Science Fair Project Encyclopedia
The Many Loves of Dobie Gillis
The Many Loves of Dobie Gillis was a situation comedy which ran on CBS from 1959 to 1963. The television series and some episode scripts were adapted from a 1951 collection of short stories with the same name, written by Max Shulman, that also inspired the 1953 film The Affairs of Dobie Gillis. A followup novel, I was a Teen-Age Dwarf, appeared in 1959.
In the TV series, teenager Dobie Gillis (played by Dwayne Hickman) aspired to have popularity, money, and the attention of beautiful women. He didn't have much of any of these qualities in abundance, and the tiny crises surrounding Dobie's lack of success made the story in each weekly episode. His partner in crime was beatnik Maynard G. Krebs (played by Bob Denver). This program was from Martin Manulis Productions in association with 20th Century Fox Television, creator Shulman also wrote the theme song.
Each episode began and ended with Dobie pondering his problem, posing à la "The Thinker" by Auguste Rodin. In fact, he was usually in a park on a bench with a reproduction of the famous statue immediately behind him.

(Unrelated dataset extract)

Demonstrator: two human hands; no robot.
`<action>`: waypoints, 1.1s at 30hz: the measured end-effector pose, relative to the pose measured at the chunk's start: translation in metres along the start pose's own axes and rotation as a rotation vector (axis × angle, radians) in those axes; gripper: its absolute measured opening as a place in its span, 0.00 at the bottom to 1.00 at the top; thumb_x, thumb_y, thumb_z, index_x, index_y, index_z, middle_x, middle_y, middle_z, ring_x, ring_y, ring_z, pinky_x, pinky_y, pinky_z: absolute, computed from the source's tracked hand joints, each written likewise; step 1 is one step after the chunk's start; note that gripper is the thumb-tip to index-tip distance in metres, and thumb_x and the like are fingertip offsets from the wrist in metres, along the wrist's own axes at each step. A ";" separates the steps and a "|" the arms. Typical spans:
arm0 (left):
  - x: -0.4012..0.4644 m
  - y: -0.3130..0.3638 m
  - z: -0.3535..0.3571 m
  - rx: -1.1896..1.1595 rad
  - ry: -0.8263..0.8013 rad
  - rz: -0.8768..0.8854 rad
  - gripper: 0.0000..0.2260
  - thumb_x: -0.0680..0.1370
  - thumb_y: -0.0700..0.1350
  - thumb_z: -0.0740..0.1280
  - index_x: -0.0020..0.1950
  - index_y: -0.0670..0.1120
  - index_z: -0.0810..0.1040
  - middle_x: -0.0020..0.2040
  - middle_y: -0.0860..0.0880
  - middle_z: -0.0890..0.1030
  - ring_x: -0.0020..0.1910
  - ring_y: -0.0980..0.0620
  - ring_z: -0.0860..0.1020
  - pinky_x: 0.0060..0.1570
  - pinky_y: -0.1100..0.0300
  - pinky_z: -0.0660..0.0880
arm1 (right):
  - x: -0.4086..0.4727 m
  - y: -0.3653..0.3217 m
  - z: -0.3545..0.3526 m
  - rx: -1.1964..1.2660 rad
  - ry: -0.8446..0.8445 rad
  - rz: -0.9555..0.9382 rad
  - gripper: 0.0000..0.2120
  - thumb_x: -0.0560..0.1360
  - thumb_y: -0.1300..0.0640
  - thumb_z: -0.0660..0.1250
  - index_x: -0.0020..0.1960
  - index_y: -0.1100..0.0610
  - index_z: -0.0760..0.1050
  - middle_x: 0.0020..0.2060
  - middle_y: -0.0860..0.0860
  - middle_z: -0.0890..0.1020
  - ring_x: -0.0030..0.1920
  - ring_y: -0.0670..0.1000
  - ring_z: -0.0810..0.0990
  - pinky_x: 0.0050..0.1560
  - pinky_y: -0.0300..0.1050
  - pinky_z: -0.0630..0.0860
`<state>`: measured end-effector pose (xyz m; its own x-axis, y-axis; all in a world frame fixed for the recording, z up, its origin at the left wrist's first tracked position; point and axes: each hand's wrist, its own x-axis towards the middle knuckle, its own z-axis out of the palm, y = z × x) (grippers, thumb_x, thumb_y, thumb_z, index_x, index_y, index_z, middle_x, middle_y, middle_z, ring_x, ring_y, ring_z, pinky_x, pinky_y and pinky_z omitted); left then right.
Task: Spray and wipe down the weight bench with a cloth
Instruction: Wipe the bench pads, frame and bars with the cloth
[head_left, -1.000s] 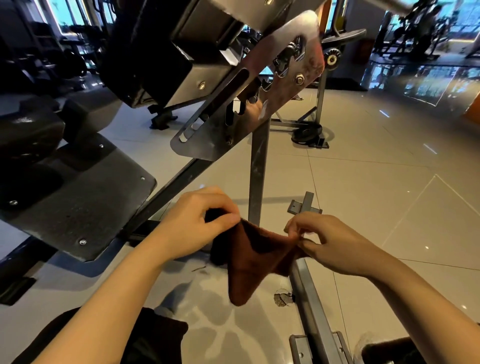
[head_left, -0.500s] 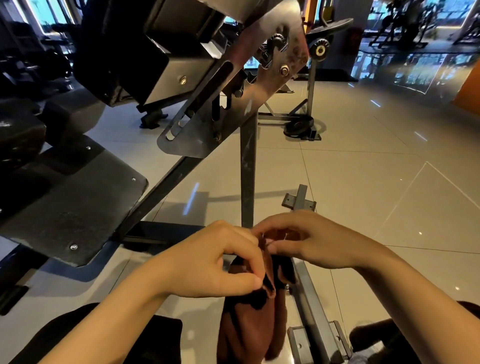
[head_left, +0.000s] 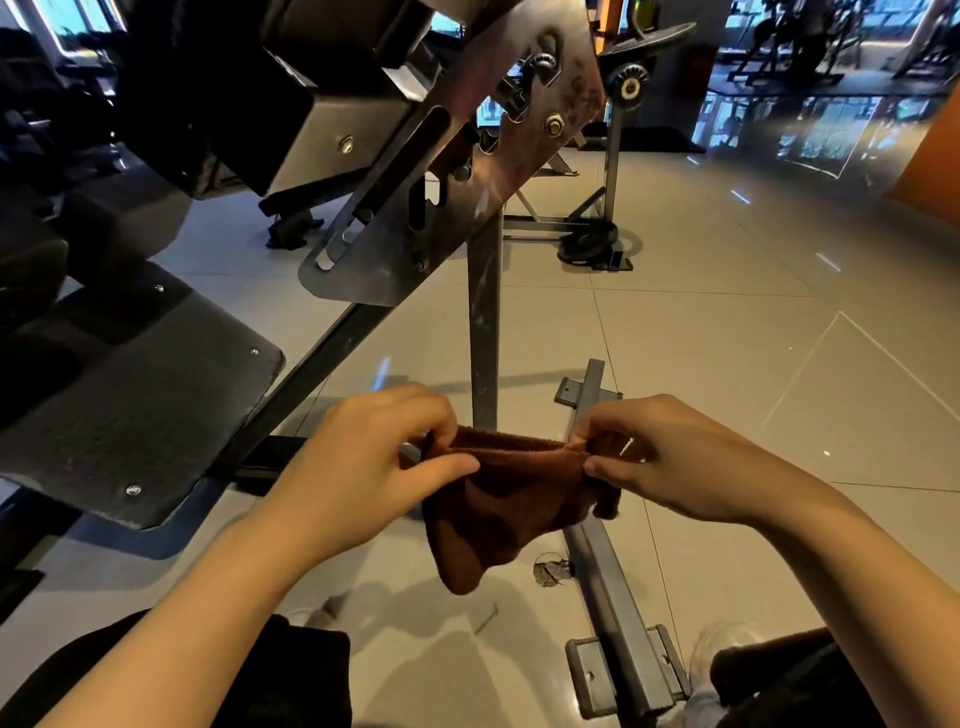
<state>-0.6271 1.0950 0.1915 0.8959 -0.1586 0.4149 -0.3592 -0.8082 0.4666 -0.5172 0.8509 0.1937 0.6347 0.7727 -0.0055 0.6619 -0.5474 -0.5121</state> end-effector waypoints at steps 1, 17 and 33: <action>0.000 0.000 0.000 0.054 0.013 0.010 0.09 0.72 0.61 0.63 0.36 0.59 0.70 0.37 0.61 0.75 0.40 0.57 0.77 0.37 0.67 0.75 | 0.000 -0.001 0.002 -0.001 -0.010 0.016 0.09 0.77 0.58 0.67 0.50 0.44 0.74 0.46 0.43 0.79 0.47 0.44 0.78 0.51 0.42 0.79; 0.012 0.004 -0.005 -0.423 0.154 -0.295 0.05 0.78 0.40 0.65 0.48 0.48 0.80 0.42 0.52 0.81 0.45 0.52 0.82 0.41 0.65 0.80 | 0.005 0.008 0.003 0.235 0.179 0.099 0.08 0.78 0.58 0.67 0.44 0.45 0.76 0.41 0.45 0.79 0.42 0.45 0.78 0.42 0.40 0.76; 0.014 -0.005 -0.001 -0.089 0.076 -0.093 0.04 0.75 0.39 0.71 0.46 0.48 0.81 0.43 0.52 0.79 0.43 0.57 0.78 0.31 0.70 0.77 | 0.004 0.004 -0.001 0.554 0.263 0.152 0.02 0.76 0.63 0.69 0.45 0.61 0.77 0.33 0.56 0.82 0.29 0.55 0.81 0.30 0.44 0.78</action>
<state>-0.6133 1.0970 0.1960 0.9052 -0.0400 0.4230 -0.3007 -0.7635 0.5715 -0.5120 0.8516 0.1923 0.8291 0.5557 0.0618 0.2963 -0.3430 -0.8914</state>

Dobie's two main antagonists were popular rich kids Milton Armitage (portrayed by a young Warren Beatty) and, after Beatty's departure, Armitage's cousin Chatsworth Osborne, Jr. (played by Steve Franken ), and homely busybody Zelda Gilroy (portrayed by Sheila James ); the former Dobie hated as he had all that Dobie wanted, and the latter Dobie despised because she was hopelessly in love with him and he was annoyed by her advances. Dobie himself was hopelessly attracted to wealthy, distant blonde Thalia Menniger (Tuesday Weld), as well as an endless number of other beautiful women.

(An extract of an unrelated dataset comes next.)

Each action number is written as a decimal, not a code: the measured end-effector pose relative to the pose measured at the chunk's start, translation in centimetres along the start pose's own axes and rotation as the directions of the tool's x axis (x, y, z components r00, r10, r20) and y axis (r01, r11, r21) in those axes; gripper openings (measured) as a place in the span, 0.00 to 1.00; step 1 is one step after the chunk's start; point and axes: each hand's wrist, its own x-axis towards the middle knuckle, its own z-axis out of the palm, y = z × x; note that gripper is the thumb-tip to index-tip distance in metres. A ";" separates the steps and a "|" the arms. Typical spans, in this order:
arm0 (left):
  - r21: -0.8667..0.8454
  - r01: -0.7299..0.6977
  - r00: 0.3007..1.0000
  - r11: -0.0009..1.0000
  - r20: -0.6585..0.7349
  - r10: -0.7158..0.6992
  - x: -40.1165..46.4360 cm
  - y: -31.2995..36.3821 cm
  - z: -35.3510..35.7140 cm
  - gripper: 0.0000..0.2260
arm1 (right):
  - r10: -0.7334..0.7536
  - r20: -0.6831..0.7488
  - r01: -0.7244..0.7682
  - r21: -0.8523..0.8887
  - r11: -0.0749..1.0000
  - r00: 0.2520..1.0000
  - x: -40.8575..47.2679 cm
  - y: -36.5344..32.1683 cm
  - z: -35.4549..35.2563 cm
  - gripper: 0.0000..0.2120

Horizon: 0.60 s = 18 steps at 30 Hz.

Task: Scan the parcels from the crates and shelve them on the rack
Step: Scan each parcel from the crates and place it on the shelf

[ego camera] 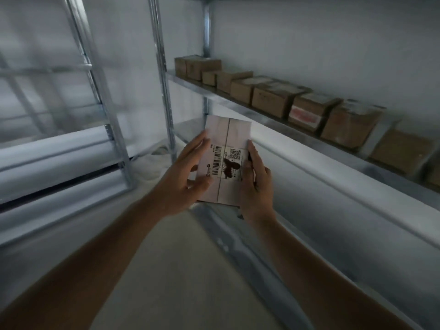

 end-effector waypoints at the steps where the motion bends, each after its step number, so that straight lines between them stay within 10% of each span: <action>1: -0.001 0.004 1.000 1.000 -0.002 -0.004 0.7 -1.6 -0.8 0.33 | 0.007 0.011 -0.007 0.003 1.000 1.000 1.3 0.4 1.4 0.23; 18: -0.125 0.128 0.975 0.984 0.198 -0.101 12.9 -32.9 -15.6 0.35 | 0.216 -0.091 -0.224 -0.092 0.970 0.972 19.6 7.1 30.5 0.22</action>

As a high school student Dobie still lived at home with his parents in the show's early years, and his interaction with his parents was a source of much of the humor. His mother was very caring and perhaps tended to baby her son a little too much; his father, a grocer, was a very proud, somewhat belligerent World War II veteran who would often, on the slightest provocation, remind his listeners, "I was in the Big One – W W Two!" but was deep down a good and decent man. In later years, Dobie moved on from high school to S. Peter Pryor Junior College, surrounded by many of the same people; in between, he and Maynard (along with Chatsworth) even did a brief stint in the peacetime U.S. Army (Vietnam was still of a minor concern to most Americans when the series ended).

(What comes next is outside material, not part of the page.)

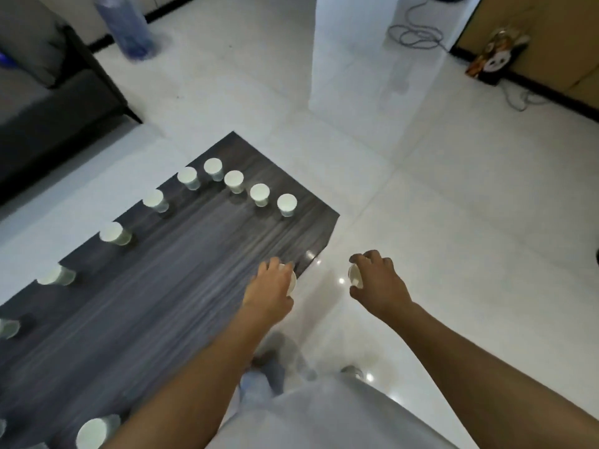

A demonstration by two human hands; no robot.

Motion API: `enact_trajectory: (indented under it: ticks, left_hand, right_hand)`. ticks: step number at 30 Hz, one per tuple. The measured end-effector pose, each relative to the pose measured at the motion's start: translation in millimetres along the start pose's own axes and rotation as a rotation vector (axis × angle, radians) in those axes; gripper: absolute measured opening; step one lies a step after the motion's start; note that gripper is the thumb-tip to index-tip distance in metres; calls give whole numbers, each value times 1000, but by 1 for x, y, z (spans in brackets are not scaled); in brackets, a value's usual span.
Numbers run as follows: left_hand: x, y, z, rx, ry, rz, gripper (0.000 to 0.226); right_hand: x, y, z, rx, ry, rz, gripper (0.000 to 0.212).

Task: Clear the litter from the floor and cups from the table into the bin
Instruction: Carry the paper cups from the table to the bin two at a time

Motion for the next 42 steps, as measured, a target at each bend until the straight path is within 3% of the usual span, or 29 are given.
enact_trajectory:
  ticks: [9,20,28,36,42]
  left_hand:
    - [73,15,-243,165,289,77,60]
    - [177,2,-471,393,679,93,62]
    - [285,-15,-668,449,942,131,66]
    - [340,-43,-859,417,1129,123,69]
    - [356,-44,-1026,359,1166,152,65]
  right_hand:
    - [-59,-67,-228,102,294,-70,56]
    - [-86,-137,-413,313,623,-230,56]
    - [-56,-240,-556,418,813,-322,59]
    - [-59,-347,-689,498,919,-423,59]
    - [-80,-430,-812,494,916,-420,56]
Point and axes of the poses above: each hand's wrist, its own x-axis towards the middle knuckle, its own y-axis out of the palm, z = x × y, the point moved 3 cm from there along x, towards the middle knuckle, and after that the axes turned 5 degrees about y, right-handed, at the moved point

This program, like several others from roughly the same period, was probably more popular as a late-afternoon rerun than it had ever been in prime time and is probably remembered as well as it is for that reason. The program even spawned two sequels, TV pilot Whatever Happened to Dobie Gillis (1978) and TV movie Bring Me the Head of Dobie Gillis (1988). In these, Dobie had married Zelda. In real life, after largely retiring as an actor Dwayne Hickman spent many years as an employee of CBS in the programming department, at one point being its Vice President, and also worked as a television director.